Sunrise leaving Great Harbour Cay for the crossing |
Sailing the first 18 hours of the crossing |
What I thought odd was that The Man, like everyone behind the bullet proof glass, was dressed in the full black ninja outfit, combat boots, and with a very serious looking weapon strapped to his hip. He, and his compatriots, were obviously very serious people, warriors, those not to messed with; the ones who appear out of the night, breach the barriers, kick the asses and take the names. Since we are constantly told just how deep is the danger we are all in, how close the bad guys always are, one would think the Department of Homeland Security could find some capable clerks to poke around in the computers and make the notes, and let the warriors go about their warring.
Then again, maybe the Department of Homeland Security dresses their capable clerks up like ninjas and lets them carry guns because someone has to look the part. The real warriors, the ones who do the actual ass kicking and name taking, likely don't dress the part. Instead they wear the same kinds of clothes the bad guys wear, carry the same kinds of guns, get the same kind of haircuts, and lurk in the dark places the bad guys lurk. They pick up the rumors, run down the hints, and search though the murk to figure out what the bad guys are planning. They board the ships that need be boarded and force open the shipping containers that need to be inspected. They follow the money, listen in on the suspected phones, rummage through the suspected computers, and stalk the dark recesses of the web and the world.
It almost has to be that way because making a middle aged white guy, who has already signed on for a background check, drop by the office just because he got a new passport is a waste of everyone's time. If the powers that be actually regarded that as some kind of real security the bad guys would have taken over the place a long time ago.
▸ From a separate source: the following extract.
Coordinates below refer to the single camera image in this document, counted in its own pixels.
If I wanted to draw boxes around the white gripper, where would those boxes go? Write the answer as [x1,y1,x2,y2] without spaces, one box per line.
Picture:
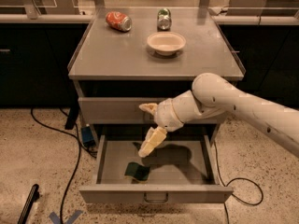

I say “almost” because, well, it might all be a bit of a sham. How else would they pry literally trillions of dollars out of our collective pockets to pay for “security” while under-funding virtually every social program in the country? Americans are generally pretty good folks. We wouldn't normally let kids go hungry, sacrifice our own kid's education, close down research into weather and physics and space, trash the environment, and condemn veterans to homelessness and poverty. Normally. But where the money goes that we would have spent on those things, other than buying ninja suits and serious looking guns, is secret. Most of what they say they do is also a big secret. I know that the Congress and the Senate are supposed to serve us by keeping an eye on such things, but when was the last time any Congressman or Senator did anything in the public's interest? I guess your view of the sham percentage in all of this rests on just how much you trust the Congressmen and Senators to do the right thing.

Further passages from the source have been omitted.